> **PROBLEM TO WORK ON**: Somewhere below are a line with "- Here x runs" and a later line with "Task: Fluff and". Output exactly those lines and all lines between them.

-- Opening Marker --

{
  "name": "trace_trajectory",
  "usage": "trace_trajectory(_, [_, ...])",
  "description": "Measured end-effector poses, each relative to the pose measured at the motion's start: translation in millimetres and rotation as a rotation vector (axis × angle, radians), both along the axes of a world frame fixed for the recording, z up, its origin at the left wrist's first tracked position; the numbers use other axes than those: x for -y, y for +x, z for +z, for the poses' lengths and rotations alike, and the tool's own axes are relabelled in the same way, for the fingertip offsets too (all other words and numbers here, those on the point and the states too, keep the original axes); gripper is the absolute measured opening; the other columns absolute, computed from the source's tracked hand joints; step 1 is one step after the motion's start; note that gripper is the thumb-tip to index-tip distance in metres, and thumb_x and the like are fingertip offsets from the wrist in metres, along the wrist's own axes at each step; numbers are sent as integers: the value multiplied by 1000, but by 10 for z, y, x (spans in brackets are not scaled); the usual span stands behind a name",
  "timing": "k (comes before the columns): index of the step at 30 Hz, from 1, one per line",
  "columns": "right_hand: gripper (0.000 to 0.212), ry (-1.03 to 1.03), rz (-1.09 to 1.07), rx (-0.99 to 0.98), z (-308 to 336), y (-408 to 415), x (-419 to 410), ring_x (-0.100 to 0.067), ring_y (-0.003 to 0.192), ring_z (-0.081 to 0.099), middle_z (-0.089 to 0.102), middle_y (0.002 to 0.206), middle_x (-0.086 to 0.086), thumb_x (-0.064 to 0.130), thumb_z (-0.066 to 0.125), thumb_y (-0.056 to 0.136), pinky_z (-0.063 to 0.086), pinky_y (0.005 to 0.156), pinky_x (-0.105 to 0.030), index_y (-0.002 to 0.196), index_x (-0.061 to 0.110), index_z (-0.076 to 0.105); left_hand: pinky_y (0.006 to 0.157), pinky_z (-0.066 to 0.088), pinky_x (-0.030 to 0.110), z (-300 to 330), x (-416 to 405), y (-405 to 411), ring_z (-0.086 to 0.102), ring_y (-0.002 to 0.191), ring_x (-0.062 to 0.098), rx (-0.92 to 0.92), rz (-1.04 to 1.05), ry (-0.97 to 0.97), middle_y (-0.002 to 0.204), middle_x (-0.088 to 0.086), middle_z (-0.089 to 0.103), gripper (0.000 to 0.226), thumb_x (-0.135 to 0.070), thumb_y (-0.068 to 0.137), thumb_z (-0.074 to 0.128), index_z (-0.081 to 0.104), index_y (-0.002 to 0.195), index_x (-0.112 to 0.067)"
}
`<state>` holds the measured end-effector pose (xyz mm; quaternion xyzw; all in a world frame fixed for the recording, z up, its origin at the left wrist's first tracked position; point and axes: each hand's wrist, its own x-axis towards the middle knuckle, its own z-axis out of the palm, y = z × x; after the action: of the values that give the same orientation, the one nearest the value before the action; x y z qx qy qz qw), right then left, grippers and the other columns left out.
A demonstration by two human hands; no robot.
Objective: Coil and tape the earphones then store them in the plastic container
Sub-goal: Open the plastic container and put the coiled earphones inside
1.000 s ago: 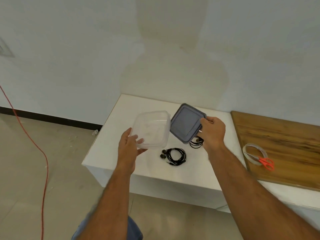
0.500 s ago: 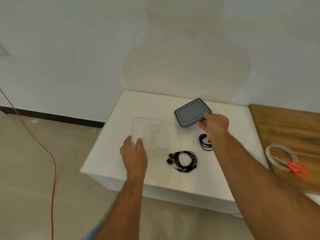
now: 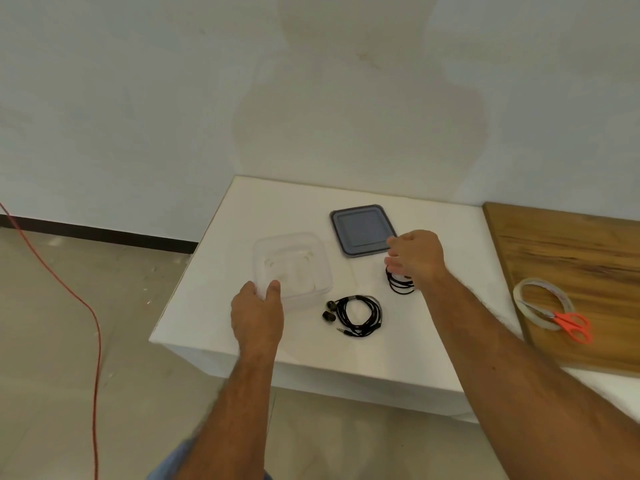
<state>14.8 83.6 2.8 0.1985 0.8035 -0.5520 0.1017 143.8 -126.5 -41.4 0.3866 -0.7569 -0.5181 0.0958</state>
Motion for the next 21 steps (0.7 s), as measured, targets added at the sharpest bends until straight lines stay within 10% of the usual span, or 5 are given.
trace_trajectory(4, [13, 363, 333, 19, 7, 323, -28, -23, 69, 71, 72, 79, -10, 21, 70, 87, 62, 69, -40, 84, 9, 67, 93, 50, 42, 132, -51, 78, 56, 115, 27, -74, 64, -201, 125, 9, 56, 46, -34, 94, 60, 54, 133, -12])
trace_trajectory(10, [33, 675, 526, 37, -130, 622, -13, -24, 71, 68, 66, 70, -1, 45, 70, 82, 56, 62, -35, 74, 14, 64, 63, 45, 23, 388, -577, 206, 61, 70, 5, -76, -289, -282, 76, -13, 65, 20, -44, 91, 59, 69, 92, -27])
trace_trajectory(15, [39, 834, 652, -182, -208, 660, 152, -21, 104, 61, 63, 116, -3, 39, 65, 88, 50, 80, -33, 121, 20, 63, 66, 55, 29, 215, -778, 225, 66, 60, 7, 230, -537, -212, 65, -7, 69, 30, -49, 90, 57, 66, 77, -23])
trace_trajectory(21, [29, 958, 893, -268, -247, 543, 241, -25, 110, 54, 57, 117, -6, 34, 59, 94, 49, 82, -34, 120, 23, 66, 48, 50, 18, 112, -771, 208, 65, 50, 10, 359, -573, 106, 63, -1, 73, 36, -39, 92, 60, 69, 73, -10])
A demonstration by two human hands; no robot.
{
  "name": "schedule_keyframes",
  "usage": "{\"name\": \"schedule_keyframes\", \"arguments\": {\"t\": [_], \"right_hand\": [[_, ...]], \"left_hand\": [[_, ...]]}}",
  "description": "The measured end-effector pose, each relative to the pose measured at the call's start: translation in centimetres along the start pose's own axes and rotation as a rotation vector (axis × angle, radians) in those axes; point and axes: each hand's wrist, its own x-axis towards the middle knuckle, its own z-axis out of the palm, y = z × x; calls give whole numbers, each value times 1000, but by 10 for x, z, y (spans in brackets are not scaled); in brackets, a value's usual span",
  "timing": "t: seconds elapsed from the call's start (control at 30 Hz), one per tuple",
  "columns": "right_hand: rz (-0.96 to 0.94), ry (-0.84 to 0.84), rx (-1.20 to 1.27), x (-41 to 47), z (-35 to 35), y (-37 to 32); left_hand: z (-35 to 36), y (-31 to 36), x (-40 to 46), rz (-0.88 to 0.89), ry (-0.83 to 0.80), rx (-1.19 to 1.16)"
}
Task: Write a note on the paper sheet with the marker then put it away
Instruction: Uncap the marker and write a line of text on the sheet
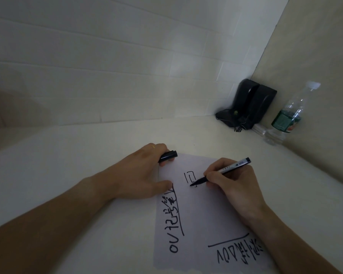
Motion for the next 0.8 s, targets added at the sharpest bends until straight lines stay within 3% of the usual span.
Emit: {"name": "schedule_keyframes", "arguments": {"t": [0.5, 0.8], "right_hand": [[77, 202, 72, 11, -13, 11], [53, 156, 35, 10, -14, 13]], "left_hand": [[2, -1, -1, 22, 24, -5], [0, -1, -1, 24, 25, -28]]}}
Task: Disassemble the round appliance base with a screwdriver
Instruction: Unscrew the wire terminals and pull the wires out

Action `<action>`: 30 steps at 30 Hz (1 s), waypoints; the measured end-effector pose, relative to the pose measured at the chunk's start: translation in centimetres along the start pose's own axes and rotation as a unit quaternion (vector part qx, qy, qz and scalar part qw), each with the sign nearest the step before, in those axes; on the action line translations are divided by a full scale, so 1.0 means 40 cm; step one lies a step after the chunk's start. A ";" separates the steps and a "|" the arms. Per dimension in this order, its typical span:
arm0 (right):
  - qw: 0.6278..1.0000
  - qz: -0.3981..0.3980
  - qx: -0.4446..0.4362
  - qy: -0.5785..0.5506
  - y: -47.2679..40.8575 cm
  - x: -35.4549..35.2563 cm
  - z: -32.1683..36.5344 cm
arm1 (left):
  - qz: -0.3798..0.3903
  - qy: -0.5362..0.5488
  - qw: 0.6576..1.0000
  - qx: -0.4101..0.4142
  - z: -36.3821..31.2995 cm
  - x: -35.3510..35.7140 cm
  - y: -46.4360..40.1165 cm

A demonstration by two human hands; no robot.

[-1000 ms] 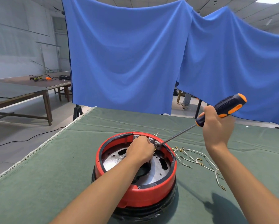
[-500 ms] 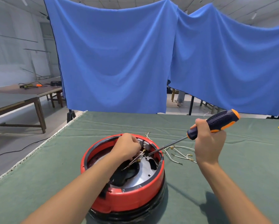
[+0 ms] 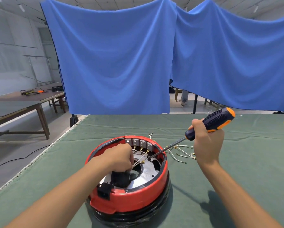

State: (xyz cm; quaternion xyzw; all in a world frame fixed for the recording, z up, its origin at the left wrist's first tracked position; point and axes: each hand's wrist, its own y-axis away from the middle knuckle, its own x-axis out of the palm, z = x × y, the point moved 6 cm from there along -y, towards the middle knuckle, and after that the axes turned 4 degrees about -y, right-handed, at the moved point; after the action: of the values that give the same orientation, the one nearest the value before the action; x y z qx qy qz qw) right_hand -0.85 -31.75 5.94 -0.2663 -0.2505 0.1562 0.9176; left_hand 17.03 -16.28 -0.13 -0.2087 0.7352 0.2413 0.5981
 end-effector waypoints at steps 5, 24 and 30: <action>1.000 -0.004 0.009 -0.007 0.001 -0.006 -0.006 | -0.052 -0.053 0.997 -0.008 0.001 0.011 -0.006; 0.999 -0.037 -0.007 -0.019 -0.017 -0.028 0.031 | -0.251 0.067 0.965 0.023 -0.091 -0.097 -0.011; 0.979 -0.191 -0.064 -0.030 -0.083 -0.140 0.102 | -0.203 0.020 0.977 0.054 -0.241 -0.084 -0.096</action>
State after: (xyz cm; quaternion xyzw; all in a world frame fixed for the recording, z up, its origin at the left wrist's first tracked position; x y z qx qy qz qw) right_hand -7.19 -35.10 8.69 -0.2669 -0.3335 -0.0303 0.9037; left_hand 12.45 -25.10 4.38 -0.3259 0.7011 0.0705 0.6303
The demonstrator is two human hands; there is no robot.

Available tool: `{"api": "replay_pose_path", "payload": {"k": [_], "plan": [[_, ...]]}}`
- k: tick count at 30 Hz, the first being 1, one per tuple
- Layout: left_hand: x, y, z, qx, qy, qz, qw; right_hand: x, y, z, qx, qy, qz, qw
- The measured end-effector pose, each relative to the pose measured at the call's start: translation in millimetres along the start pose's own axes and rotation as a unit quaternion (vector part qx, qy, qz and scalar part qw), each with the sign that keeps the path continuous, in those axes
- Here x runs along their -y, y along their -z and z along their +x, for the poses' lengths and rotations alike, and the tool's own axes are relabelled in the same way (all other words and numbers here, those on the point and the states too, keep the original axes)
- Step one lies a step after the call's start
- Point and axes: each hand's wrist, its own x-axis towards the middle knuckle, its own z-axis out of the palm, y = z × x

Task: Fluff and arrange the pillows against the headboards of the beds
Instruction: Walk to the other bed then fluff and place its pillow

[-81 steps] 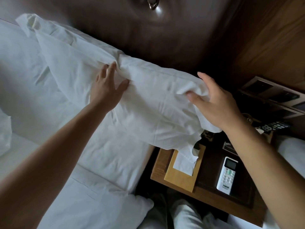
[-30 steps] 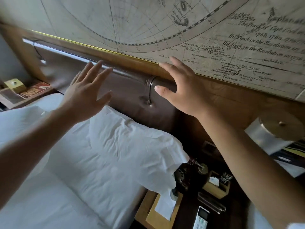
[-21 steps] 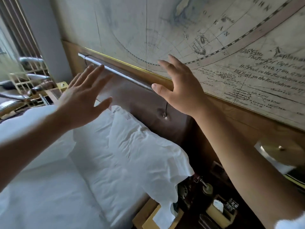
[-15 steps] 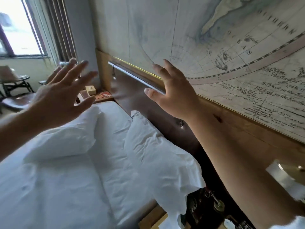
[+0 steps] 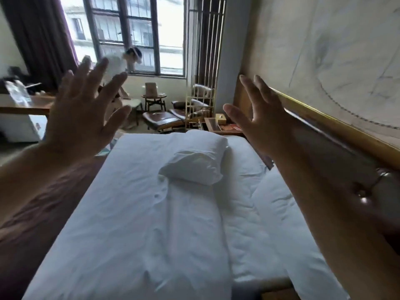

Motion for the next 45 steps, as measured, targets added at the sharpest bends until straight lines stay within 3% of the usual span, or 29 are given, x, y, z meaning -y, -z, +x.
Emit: {"api": "replay_pose_path", "payload": {"k": [8, 18, 26, 32, 37, 45], "plan": [[141, 87, -110, 0.048, 0.072, 0.101, 0.991, 183, -107, 15, 0.069, 0.094, 0.092, 0.989], [263, 178, -208, 0.088, 0.190, 0.212, 0.955, 381, -219, 39, 0.113, 0.226, 0.194, 0.948], [364, 218, -258, 0.117, 0.276, 0.287, 0.910, 526, -316, 65, 0.148, 0.295, 0.282, 0.901], [436, 255, -291, 0.101, 0.348, 0.346, 0.865, 653, -371, 76, 0.184, 0.364, 0.354, 0.841], [481, 286, -329, 0.107, 0.372, 0.396, 0.833, 742, -395, 69, 0.200, 0.411, 0.383, 0.802], [574, 340, -398, 0.083, 0.394, 0.437, 0.804, 882, -433, 52, 0.205, 0.461, 0.384, 0.773]]}}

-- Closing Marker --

> **TASK RESULT**:
- Here x runs along their -y, y along their -z and z along their +x, for the poses' lengths and rotations alike, and the tool's own axes are relabelled in the same way (all other words and numbers here, those on the point and the states too, keep the original axes)
- Step one lies a step after the call's start
- Point and axes: each hand's wrist, its own x-axis towards the middle knuckle, its own z-axis out of the palm, y = z × x

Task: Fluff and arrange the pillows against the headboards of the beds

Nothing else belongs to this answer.